Posted Aug 27, 2015 18:58 UTC (Thu) by PaulMcKenney (subscriber, #9624) [Link]

It is indeed quite possible that do_something() and do_something_carefully() could be written so that they didn't need STATE_WANT_NORMAL and STATE_RECOVERING. If it were me, I would still keep those two states for debugging purposes, though.

That said, even without those additional states (or better, especially without those additional states), the synchronize_rcu() on line 28 is absolutely essential.

Requirements for RCU part 1: the fundamentals

Posted Aug 31, 2015 18:32 UTC (Mon) by mkatiyar (guest, #75286) [Link]

Hi Paul,

Had a question on compiler optimizations. If we ignore 'p' being freed for a moment and assume only additions are happening to the list, is the following code still wrong and compiler can replace 'p' with 'gp' due to registers refetch ?
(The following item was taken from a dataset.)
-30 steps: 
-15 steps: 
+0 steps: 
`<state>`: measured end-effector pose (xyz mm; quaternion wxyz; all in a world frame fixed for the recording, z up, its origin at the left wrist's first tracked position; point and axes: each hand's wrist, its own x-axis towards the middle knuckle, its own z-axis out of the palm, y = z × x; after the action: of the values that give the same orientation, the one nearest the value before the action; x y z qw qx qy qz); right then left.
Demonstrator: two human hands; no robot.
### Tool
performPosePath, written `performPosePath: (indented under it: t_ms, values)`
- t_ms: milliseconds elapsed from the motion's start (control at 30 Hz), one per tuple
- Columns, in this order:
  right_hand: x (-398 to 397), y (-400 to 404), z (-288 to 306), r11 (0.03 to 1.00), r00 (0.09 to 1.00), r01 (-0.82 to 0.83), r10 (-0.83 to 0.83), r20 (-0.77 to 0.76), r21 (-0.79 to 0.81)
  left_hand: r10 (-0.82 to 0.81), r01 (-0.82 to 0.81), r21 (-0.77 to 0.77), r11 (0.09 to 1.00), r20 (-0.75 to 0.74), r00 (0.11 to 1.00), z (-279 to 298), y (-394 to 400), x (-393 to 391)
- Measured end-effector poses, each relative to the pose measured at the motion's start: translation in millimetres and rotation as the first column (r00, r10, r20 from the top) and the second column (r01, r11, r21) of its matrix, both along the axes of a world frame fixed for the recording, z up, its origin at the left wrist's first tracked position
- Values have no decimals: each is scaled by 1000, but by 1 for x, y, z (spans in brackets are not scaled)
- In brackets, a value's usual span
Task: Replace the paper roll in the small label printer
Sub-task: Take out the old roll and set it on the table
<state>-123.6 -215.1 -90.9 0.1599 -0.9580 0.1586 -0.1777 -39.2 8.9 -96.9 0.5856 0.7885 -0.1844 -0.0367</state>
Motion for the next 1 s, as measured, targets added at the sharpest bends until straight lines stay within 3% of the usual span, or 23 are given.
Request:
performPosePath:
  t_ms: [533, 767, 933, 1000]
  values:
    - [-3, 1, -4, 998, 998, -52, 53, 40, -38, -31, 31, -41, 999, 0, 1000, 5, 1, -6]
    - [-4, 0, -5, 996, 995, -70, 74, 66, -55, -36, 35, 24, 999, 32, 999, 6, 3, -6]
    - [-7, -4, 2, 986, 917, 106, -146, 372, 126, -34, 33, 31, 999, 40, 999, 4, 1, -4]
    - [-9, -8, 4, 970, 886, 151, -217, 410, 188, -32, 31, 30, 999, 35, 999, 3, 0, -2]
1 bool do_something_gp_buggy(void)
2 {
3 rcu_read_lock();
4 p = gp; /* OPTIMIZATIONS GALORE!!! */
5 rcu_read_unlock();
6 if (p) {
7 do_something(p->a, p->b);
8 return true;
9 }
11 return false;
12 }

Requirements for RCU part 1: the fundamentals

Posted Aug 31, 2015 20:19 UTC (Mon) by PaulMcKenney (subscriber, #9624) [Link]
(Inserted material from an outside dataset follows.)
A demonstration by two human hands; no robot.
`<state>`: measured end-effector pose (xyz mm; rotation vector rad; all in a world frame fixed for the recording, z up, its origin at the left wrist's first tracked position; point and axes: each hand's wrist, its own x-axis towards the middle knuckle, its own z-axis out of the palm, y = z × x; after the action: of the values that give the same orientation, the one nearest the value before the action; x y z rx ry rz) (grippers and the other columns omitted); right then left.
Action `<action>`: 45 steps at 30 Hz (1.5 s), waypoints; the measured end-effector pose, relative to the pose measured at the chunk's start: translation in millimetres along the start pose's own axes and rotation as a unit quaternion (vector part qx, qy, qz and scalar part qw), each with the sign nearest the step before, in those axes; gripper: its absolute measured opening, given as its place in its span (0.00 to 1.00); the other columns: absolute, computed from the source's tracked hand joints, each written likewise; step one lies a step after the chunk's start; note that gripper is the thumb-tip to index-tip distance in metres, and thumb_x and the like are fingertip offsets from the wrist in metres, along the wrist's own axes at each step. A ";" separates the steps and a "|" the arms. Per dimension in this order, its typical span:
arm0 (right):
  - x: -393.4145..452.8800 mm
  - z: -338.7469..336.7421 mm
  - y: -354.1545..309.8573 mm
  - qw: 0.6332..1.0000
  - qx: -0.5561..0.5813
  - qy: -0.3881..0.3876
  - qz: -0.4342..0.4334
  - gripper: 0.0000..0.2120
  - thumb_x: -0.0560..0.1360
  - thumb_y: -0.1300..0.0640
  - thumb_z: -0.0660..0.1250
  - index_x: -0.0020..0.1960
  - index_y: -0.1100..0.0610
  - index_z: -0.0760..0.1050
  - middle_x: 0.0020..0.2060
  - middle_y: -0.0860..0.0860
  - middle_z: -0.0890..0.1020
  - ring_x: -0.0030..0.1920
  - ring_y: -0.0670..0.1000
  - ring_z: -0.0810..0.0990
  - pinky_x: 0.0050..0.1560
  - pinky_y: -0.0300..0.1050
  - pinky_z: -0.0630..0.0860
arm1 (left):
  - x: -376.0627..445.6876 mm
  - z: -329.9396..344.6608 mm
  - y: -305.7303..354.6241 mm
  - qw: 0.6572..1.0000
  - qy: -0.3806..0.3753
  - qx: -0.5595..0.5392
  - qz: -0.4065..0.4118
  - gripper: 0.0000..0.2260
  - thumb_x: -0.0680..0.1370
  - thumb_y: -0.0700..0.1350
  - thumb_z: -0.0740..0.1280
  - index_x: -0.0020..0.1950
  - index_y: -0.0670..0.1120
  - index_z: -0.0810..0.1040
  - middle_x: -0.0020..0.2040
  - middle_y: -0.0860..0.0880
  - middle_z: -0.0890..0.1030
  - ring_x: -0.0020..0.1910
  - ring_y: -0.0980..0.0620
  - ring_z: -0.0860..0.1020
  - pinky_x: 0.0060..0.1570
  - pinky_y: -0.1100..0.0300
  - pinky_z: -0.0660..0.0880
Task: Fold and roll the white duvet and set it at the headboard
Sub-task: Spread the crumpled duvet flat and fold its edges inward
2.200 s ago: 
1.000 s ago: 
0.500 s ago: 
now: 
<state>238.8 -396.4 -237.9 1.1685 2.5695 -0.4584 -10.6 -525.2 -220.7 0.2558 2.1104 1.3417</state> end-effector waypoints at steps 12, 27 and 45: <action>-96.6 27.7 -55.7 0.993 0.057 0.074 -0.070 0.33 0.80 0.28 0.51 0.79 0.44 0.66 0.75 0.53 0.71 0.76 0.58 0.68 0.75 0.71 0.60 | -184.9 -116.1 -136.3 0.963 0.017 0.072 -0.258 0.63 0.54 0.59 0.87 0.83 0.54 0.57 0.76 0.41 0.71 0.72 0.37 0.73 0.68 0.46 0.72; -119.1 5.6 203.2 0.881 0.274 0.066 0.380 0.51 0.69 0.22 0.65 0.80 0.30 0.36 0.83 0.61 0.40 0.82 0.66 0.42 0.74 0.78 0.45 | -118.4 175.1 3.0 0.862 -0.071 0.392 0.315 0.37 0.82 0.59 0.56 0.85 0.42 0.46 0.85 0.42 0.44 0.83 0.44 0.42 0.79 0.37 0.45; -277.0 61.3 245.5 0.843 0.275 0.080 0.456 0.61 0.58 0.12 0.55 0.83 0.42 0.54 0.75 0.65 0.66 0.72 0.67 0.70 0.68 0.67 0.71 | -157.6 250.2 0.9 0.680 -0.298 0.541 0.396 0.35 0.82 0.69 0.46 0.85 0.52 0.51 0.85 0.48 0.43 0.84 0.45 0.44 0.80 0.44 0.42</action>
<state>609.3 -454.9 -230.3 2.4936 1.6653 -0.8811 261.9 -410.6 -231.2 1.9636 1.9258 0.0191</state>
Yes, even in the absence of freeing, that code is still likely buggy. The compiler can replace all instances of "p" with "gp", resulting in the following:
 1 bool do_something_gp_buggy(void)
 2 {
 3   rcu_read_lock();
 4   /* p = gp; optimized out. */
 5   rcu_read_unlock();
 6   if (gp) {
 7     do_something(gp->a, gp->b);
 8     return true;
 9   }
11   return false;
12 }
Then we can have the following sequence of events:
  1. Someone inserts a structure with field "a" equal to 1729 and "b" equal to 34.
  2. The above code executes through line 6, then fetches gp->a, getting 1729.
  3. Someone inserts a structure with field "a" equal to 78 and "b" equal to 65535.
  4. The above code continues executing, invoking do_something(1729, 65535). But there never was an element with these values of "a" and "b", which might well fatally confuse do_something().
This is in addition to the failures that can occur on DEC Alpha. So you really do need the rcu_dereference() in this case. And in almost all other cases, as well.
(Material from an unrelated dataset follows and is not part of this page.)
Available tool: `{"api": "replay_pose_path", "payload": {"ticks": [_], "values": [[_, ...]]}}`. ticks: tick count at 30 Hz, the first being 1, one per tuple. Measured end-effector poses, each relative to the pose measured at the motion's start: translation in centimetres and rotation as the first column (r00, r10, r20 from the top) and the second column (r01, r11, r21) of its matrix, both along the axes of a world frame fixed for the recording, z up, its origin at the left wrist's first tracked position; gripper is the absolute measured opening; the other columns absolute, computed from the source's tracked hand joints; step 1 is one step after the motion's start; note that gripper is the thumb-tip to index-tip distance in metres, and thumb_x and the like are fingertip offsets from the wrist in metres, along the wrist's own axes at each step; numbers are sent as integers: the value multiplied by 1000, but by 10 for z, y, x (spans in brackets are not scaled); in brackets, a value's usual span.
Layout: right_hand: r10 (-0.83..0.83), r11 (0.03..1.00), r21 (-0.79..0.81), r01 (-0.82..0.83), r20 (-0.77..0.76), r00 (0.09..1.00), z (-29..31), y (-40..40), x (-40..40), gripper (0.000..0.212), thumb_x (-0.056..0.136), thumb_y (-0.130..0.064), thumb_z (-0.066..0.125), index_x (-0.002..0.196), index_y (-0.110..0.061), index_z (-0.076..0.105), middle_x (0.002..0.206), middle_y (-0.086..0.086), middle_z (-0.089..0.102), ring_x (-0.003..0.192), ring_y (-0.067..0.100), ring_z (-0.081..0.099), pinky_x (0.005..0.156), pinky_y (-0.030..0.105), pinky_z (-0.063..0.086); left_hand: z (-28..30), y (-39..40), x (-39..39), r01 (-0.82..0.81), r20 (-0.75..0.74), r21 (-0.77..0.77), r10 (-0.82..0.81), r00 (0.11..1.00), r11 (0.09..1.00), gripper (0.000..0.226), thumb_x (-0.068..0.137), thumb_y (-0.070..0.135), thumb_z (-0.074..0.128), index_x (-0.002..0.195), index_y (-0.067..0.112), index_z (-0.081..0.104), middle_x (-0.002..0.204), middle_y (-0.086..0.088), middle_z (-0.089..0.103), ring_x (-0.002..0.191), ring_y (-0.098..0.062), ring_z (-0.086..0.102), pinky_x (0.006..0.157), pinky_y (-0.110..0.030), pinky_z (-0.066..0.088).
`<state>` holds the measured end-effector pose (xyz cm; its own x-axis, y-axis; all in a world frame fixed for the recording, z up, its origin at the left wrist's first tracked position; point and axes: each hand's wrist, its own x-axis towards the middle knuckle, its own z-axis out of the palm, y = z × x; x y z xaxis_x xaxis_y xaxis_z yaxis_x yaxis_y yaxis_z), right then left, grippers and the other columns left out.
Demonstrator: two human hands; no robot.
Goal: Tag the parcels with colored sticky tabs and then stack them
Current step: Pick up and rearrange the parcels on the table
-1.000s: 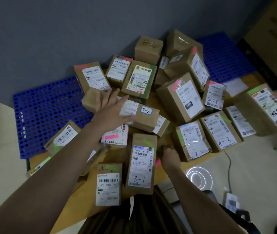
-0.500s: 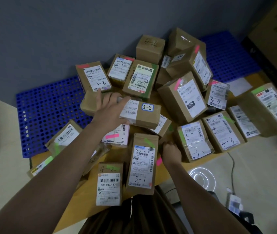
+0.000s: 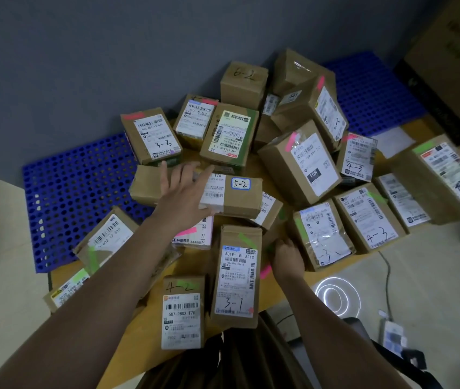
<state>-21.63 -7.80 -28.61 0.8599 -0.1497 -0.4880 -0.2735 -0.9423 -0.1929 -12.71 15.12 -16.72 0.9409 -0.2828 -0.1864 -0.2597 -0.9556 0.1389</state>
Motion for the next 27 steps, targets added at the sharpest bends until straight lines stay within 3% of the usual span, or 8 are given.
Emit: {"api": "replay_pose_path", "payload": {"ticks": [12, 17, 19, 22, 27], "values": [[150, 987, -51, -149, 17, 988, 0, -8, 4, 21, 95, -6, 46, 110, -6, 61, 115, 10, 58, 104, 23, 57, 80, 31, 51, 5, -16, -6, 63, 44, -60, -60, 997, 996, 91, 85, 48, 61, 152, 25, 5, 154, -7, 8, 144, -24, -2, 109, -48, -23], [130, 991, -41, -129, 22, 991, 2, -6, 0, 32, 96, -8, 46, 128, -6, 48, 130, 11, 48, 118, 26, 50, 91, 32, 47, 4, -19, -8, 82, 83, -101, -74, 994, 991, 89, 85, 47, 62, 152, 25, 8, 154, -7, 10, 145, -23, -1, 107, -45, -27], [116, 991, -61, -116, 1, 993, 2, -5, -1, 31, 96, -6, 46, 127, -7, 51, 130, 11, 48, 117, 26, 51, 89, 32, 48, 4, -20, -11, 93, 102, -119, -81, 992, 989, 89, 84, 46, 64, 152, 23, 11, 154, -8, 11, 145, -23, 0, 106, -44, -28], [124, 989, -86, -124, -11, 992, 3, -7, 2, 27, 95, -2, 45, 116, -8, 61, 122, 10, 55, 108, 25, 58, 86, 31, 51, 5, -21, -16, 116, 121, -122, -101, 987, 986, 87, 84, 43, 64, 152, 22, 13, 154, -10, 14, 143, -23, 1, 108, -45, -25], [166, 982, -88, -166, -3, 986, 6, -10, 8, 25, 95, -1, 43, 113, -7, 60, 118, 11, 57, 106, 25, 59, 85, 31, 49, 3, -25, -23, 125, 139, -141, -105, 985, 982, 82, 86, 38, 63, 151, 21, 17, 152, -10, 18, 143, -23, 4, 113, -50, -15]]}}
Requirements for RCU part 1: the fundamentals

Posted Sep 2, 2015 4:06 UTC (Wed) by mkatiyar (guest, #75286) [Link]

Thanks a lot for your reply ! I was hoping that the rcu_read_unlock() would create some barrier for the compiler to not optimize across it, but good to know that no assumptions can be made.

Requirements for RCU part 1: the fundamentals

Posted Sep 2, 2015 7:12 UTC (Wed) by PaulMcKenney (subscriber, #9624) [Link]

That is an implementation choice. Some implementations, for example, Linux-kernel SRCU, do have barriers in the read-side markers, but as you say, in general you cannot rely on this.